Michael,

I'm not sure that objectType should be tied to which index something
is stored in.
If Solr does evolve multiple index support, one usecase would be
partitioning data based on other factors than objectType
(documentType).

It would seem more flexible for clients (the direct updater or querier
of Solr) to identify which index should be used.  Of course each index
could have it's own schema, but it shouldn't be mandatory... it seems
like a new index should be able to be created on-the-fly somehow,
perhaps using an existing index as a template.

On 4/12/06, Bryzek.Michael <[EMAIL PROTECTED]> wrote:
> We did rough tests and found that creating multiple indexes performed
> better at run time, especially as the logic to determine what results
> should be presented to which customer became more complex.

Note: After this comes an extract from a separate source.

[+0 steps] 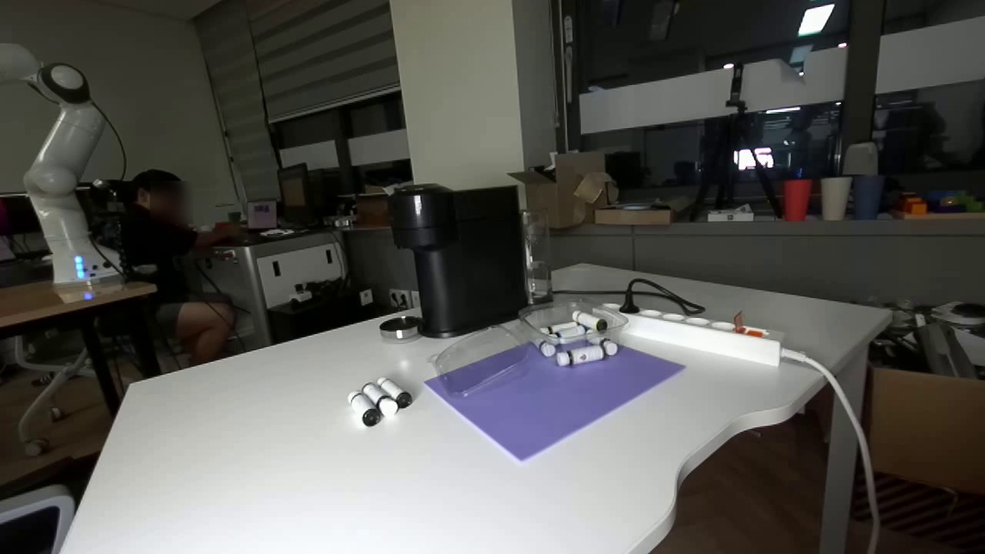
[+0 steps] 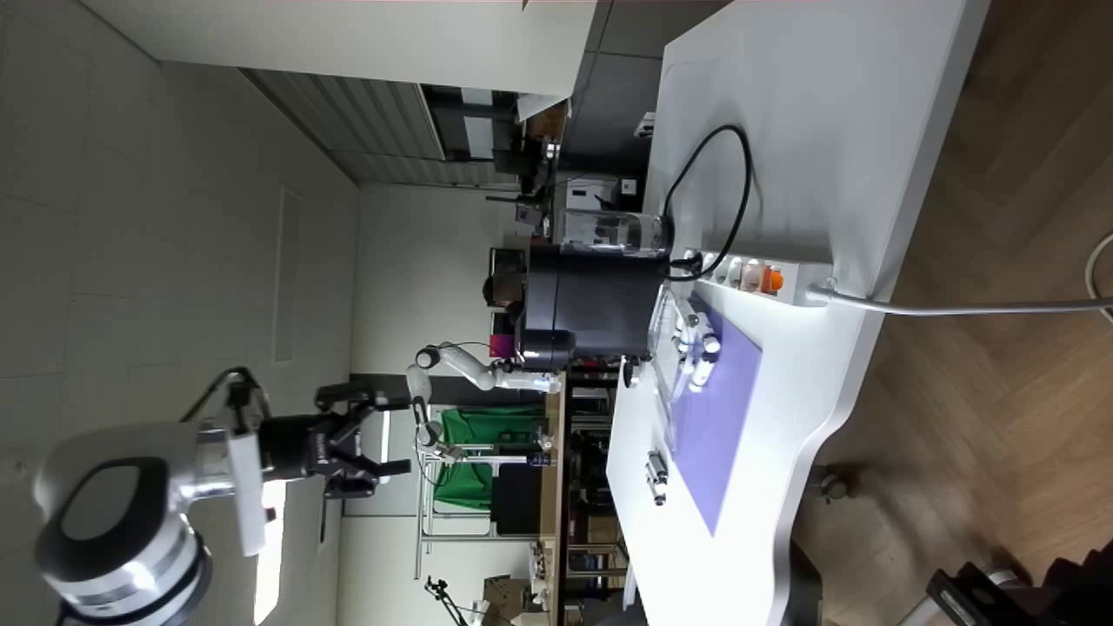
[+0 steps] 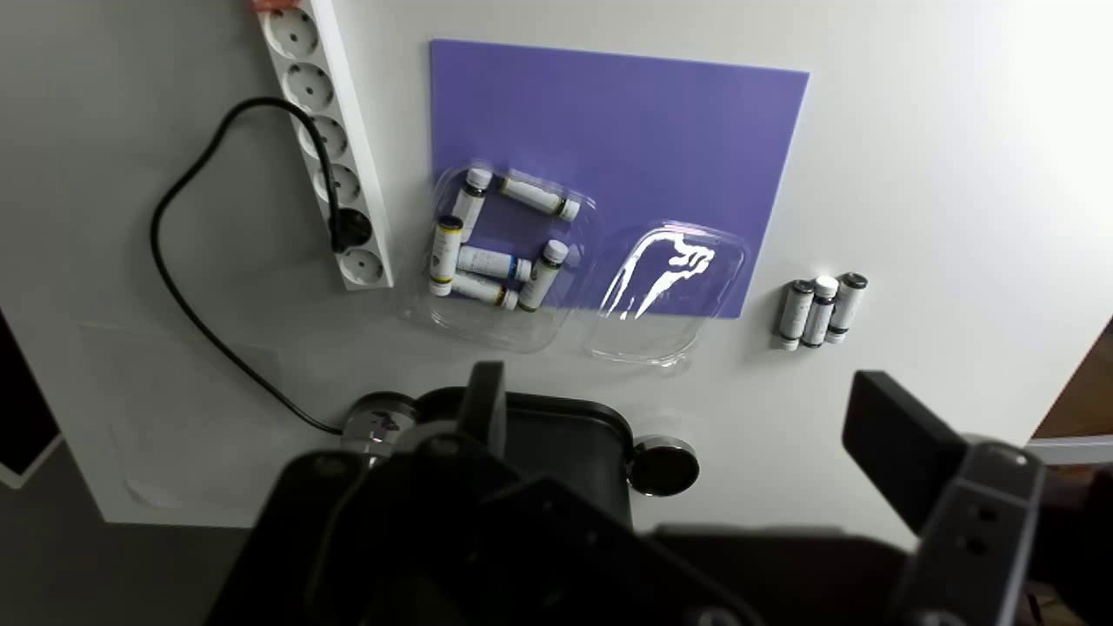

I would expect searching a small index would be somewhat faster than
searching a large index with the small one embedded in it.  How much
faster though?  Is it really worth the effort to separate things out? 
When you did the benchmarks, did you make sure to discount the first
queries (because of first-use norm and FieldCache loading)?  All that
can be done in the background...

I'm not arguing against extending Solr to support multiple indicies,
but wondering if you could start using it as-is until such support is
well hashed out.  Seems so, since it seems to be an issue of
performance (an optimization) and not functionallity, right?

Another easy optimization you might be able to make external to Solr
is to segment your site data into different Solr collections (on
different boxes).  This assumes that search traffic is naturally
partitioned by siteId (but I may be misunderstanding).

>   a) Minimize the number of instances of SOLR. If I have 3 web
>      applications, each with 12 database tables to index, I don't want
>      to run 36 JVMs. I think introducing an objectType would address
>      this.

Another possible option is to run multiple Solr instances (webapps)
per appserver... I recall someone else going after this solution.

>   b) Optimize retrieval when I have some knowledge that I can use to
>      define partitions of data. This may actually be more appropriate
>      for Lucene itself, but I see SOLR pretty well positioned to
>      address. One approach is to introduce a "partitionField" that
>      SOLR would use to figure out if a new index is required. For each
>      unique value of the partitionField, we create a separate physical
>      index. If the query does NOT contain a term for the
>      partitionField, we use a multi reader to search across all
>      indexes. If the query DOES contain the term, we only search
>      across those partitions.

While that approach might be better w/o caching, it might be worse
with caching... it really depends on the nature of the index and the
queries.
It would really complicate Solr's caching though since a cache item
would only be valid for certain combinations of sub-indicies.

>      We have tried using cached bitsets to implement this sort of
>      approach, but have found that when we have one large document set
>      partitioned into much smaller sets (e.g. 1-10% of the total
>      document space), creating separate indexes gives us a much higher
>      boost in performance.

I assume this was with Lucene and not Solr?
Solr has better/faster filter representations... (and if I ever get
around to finishing it, a faster BitSet implementation too).